The bad boy of the brewing world, Lagunitas Brewing Company from Petaluma, Calif., makes no secret of the fact that it loves the bud-bearing plants. For those who don’t know, the hop plant used in beer and the marijuana plant both contain similar-looking buds and they are sisters in the plant kingdom. Marijuana, so I’ve heard, has some holistic healing properties, and hops are the magical bittering component of beer that balances the brew’s malt sweetness.
Lagunitas’s worship of the sister buds is part of the entire package. This beer company definitely has a sense of humour. This is encapsulated in its choice of beer names: Little Sumpin’ Sumpin’, Hop Stoopid and The Kronik. However, the American government forced it to change the label for The Kronik, even though California state authorities initially approved it. It seems government officials thought the name was too similar to a street term used by pot smokers for their green herb.
A brewery tour there this past summer taught me the secret of how Lagunitas is able to pack so much pungent hop aroma and flavour into its beers. The brew house puts the “high” in high-tech. The brew is pressurized with very little hop aroma escaping from the brew kettles, which is unlike most conventional brewhouses that don’t have sealed units. There are only three of these German built “Rolic” systems in North America. To describe this in terms stoners can understand, “dude, Lagunitas’s brew house is like putting hop buds in a vapourizer pipe”.
Lagunitas also has a secret weapon to pack more flavour into its beers. Partly through ingenuity, but mostly through necessity, head brewer Jeremy Marshall has developed the world’s first “hop cannon” for dry hopping. Dry hopping is a technique of adding more hops after the beer’s initial fermentation to make a beer taste drier and to add more hop aroma to it without imparting the bud’s bitterness.
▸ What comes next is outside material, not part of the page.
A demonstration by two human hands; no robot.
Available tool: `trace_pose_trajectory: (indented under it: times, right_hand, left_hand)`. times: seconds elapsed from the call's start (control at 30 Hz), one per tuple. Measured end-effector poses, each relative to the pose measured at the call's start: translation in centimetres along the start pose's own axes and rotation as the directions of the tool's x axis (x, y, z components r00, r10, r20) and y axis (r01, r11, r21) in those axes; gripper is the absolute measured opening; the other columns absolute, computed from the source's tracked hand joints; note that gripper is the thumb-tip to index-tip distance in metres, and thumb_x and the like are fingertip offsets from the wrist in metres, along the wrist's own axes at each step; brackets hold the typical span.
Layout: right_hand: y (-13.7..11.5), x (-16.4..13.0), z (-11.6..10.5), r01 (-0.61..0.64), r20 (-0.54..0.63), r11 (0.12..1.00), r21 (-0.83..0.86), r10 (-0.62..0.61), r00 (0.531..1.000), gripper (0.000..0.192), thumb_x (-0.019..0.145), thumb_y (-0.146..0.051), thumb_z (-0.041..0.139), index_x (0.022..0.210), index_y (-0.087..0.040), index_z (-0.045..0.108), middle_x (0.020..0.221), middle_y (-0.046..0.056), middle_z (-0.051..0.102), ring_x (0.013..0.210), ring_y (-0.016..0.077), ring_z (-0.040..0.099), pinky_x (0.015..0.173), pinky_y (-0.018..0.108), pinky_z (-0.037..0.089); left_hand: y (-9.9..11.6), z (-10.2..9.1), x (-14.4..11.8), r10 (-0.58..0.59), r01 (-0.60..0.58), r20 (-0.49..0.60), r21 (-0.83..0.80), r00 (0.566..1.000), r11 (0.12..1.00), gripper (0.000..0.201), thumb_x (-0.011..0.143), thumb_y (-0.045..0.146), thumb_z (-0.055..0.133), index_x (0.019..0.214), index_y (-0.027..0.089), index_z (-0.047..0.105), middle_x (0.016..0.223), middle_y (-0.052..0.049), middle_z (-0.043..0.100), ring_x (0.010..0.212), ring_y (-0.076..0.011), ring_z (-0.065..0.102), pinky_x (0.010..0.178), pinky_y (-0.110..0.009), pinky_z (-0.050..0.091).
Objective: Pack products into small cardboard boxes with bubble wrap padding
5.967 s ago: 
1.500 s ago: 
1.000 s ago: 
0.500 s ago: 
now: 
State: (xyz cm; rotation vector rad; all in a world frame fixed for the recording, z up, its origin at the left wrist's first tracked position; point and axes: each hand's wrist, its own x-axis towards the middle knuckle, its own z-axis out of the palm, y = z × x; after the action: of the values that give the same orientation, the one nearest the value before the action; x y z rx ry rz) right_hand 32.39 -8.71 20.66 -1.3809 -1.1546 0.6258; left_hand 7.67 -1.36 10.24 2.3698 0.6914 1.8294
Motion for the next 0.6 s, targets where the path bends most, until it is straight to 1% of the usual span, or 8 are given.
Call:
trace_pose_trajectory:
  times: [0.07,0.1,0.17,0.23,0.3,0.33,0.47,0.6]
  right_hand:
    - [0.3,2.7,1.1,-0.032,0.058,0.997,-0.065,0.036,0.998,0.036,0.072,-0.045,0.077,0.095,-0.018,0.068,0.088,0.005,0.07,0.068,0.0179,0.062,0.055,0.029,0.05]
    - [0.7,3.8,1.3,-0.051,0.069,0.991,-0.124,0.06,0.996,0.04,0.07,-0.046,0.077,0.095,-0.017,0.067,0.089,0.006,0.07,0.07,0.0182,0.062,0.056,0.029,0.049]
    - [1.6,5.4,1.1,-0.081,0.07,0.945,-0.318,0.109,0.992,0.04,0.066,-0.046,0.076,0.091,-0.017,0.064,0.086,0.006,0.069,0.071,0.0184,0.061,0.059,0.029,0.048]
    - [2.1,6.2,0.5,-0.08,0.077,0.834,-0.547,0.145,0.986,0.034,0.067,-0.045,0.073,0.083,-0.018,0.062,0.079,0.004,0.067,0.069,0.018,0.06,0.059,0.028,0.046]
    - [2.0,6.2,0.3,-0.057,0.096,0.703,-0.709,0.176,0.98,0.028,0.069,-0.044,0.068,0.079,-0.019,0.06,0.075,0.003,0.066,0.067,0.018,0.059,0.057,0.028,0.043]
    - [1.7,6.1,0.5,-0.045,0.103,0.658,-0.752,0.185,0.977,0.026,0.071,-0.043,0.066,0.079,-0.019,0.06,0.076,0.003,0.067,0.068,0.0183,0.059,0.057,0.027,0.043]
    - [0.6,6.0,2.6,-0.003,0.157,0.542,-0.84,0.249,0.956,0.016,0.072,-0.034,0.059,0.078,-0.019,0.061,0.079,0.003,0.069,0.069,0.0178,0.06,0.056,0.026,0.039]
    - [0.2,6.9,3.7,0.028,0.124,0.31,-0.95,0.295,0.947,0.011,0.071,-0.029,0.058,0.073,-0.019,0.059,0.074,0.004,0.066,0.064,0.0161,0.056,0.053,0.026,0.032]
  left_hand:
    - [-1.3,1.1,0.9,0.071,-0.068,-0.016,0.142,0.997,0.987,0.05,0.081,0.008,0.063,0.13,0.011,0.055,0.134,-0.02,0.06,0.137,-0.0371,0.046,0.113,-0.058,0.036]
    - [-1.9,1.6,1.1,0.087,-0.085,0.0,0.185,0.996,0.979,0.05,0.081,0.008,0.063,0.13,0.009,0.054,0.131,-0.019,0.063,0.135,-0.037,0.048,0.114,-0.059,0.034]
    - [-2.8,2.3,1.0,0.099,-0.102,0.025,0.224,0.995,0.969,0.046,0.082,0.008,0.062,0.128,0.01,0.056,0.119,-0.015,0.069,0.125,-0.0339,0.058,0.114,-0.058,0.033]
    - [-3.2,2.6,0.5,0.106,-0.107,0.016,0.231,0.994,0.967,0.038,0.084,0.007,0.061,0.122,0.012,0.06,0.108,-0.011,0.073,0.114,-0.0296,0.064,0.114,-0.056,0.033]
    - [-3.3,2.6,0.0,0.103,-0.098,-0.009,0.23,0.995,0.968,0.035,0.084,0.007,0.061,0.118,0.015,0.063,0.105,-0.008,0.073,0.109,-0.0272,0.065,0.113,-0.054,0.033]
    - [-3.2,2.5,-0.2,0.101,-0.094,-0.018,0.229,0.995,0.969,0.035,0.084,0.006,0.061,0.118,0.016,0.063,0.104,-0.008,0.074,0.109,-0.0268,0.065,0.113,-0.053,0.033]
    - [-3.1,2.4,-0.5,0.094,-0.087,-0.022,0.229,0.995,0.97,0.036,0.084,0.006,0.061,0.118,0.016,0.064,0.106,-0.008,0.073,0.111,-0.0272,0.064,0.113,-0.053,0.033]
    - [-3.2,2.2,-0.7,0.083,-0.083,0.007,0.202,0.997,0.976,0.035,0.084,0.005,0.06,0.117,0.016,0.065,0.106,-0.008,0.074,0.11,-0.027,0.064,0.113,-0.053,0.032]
Lagunitas is in the heart of Sonoma wine country and with the rapid expansion of its brewery, the company had to put some of its fermenting tanks outside. Beer requires the utmost cleanliness during the brewing process, and having these tanks open to wild yeasts in the air from all the nearby wineries, even briefly, puts the beers at risk of infection. There’s also the danger of working on ladders in all sorts of inclement weather. Marshall found a way to dry hop under pressure by blasting a stream of hops into the giant sealed tanks of beer. Looking like something out of Back to the Future, this cannon has a cryogenic portion that freezes the hops before their addition to the tanks. This gadget has been a great source of laughs around the brewery, especially when a brewer is shooting hops into the tanks — it sounds like a casino slot machine making a payoff.
Lagunitas brews some entertaining suds; here are some of my favourites:
Lagunitas Pilsner: (5.3 per cent alcohol content) Malty, spicy, tangy and delicious. I can’t see anyone wanting to drink a Heineken ever again after one of these.
Lagunitas Imperial Stout: (8 per cent) Big, black and belligerent, a great homage to the Russian Queen of stout styles.
Lagunitas Hop Stoopid: (8 per cent) This beer starts and ends with large amounts of hop flavour.
All these Lagunitas brews and many more are available in our local market. If you’re looking for a local buzz to the suds, Lagunitas actually buys the barley (malt) for their beers from Alberta farmers.